Do you love truth? Or do you love the devil's lies? Which do you believe?

Passing Tests: Guest Blogger: Sarah




Dave and I are having a few issues with our finances, and we
had to have the brakes replaced on our car (that's not something you
can just ignore!). So he took the van to the shop ,and it was very
expensive. I was thinking, How are we going to afford this?
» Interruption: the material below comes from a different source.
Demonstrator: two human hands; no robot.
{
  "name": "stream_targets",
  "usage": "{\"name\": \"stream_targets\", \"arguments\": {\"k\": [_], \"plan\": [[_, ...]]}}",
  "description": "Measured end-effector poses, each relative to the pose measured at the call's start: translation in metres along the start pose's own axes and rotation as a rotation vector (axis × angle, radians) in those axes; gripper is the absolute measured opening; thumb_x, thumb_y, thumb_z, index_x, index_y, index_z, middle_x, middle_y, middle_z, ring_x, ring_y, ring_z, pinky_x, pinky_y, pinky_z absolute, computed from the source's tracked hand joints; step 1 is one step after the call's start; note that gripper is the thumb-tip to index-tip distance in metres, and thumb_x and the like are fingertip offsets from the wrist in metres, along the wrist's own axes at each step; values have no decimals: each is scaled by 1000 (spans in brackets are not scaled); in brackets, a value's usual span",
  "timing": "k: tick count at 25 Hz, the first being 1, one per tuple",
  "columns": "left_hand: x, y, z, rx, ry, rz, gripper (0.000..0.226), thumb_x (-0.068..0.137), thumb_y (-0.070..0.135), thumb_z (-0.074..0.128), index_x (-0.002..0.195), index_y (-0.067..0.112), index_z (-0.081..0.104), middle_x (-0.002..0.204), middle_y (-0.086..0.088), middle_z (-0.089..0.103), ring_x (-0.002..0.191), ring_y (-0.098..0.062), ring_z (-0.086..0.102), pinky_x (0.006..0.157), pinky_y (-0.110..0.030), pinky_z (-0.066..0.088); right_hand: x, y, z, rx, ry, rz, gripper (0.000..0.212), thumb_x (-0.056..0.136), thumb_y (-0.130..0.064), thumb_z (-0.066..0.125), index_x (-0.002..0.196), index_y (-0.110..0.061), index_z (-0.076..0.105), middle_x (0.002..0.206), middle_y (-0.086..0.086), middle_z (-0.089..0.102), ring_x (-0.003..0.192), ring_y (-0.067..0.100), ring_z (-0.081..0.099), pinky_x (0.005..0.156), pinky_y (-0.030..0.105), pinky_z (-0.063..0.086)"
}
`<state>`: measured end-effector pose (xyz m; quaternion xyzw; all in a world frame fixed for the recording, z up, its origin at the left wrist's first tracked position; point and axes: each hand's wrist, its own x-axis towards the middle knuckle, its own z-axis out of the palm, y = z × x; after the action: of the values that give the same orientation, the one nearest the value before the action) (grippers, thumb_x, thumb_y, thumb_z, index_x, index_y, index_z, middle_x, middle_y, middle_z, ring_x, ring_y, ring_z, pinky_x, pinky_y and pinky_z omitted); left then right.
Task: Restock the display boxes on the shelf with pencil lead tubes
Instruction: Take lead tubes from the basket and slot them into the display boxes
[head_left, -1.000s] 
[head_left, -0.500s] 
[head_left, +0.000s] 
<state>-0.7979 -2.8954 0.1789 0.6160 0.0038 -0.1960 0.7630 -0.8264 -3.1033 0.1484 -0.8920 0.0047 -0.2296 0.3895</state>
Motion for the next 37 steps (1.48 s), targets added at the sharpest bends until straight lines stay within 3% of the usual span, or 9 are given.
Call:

Then, I was going to take a shower, and I couldn't turn off the cold water.
The handle broke and wouldn't turn off at all!! The drain was clogging
and filling up! I freaked and called Dave. He told me to turn off the
water from outside, but I couldn't see the handle, so he told me to
dig for it. I think "dig, you use a shovel," right?! Wrong! I hit the
handle and it cracked. When Dave got home, he tried to shut off the
water from the meter, but it was too stuck. Reluctantly he called a
plumber, who charged $110 to turn it off! I was thinking, "Great, more
money issues!" Thankfully Dave was able to replace the pvc piping that
night.
I finally got to a place where I could ask God what He wanted
to tell me in this situation. He told me to go to Isaiah. I read
chapter 60 verse 1 in the Amplified. It said, "Arise( from your
depression and prostration in which CIRCUMSTANCES have kept you- rise
to a new life!), for your light has come, and the glory of the Lord
has risen upon you!"
I was convicted right there! I was having a
moment of depression and negativity. I wasn't allowing God to really
speak to me I should have, but I didn't. All I could see was what was
in front of my face. It wasn't until I asked Him to show me what He
saw til I "woke" up.

When Pastor Mark spoke I had a lightbulb moment! I have been
asking God for a while what His will is for my life. When he read
1Thes. 5:16-18 I was so excited! That's it, that's what His will is!!
For me to have a thankful attitude in every CIRCUMSTANCE, be JOYFUL
ALWAYS and pray continually! This is so simple, yet so profound for
me. This is what His perfect will is. If I can and will do this,
actually take this into practice; everything else, all the blessings
and abundant life He has for me, WILL COME TO PASS!!! I will never
have to worry about anything, think negatively, or have jealous
feelings towards anyone! All those former thoughts are in the past and
that's where they will stay. I want to grow and do His will.

Also, after church Dave's parent's bought us lunch. After I
thanked God for my parent's, my dad called and wanted to give me money
from our trip to Illinois. That was a huge blessing. It really works
to be thankful for everyone and everything.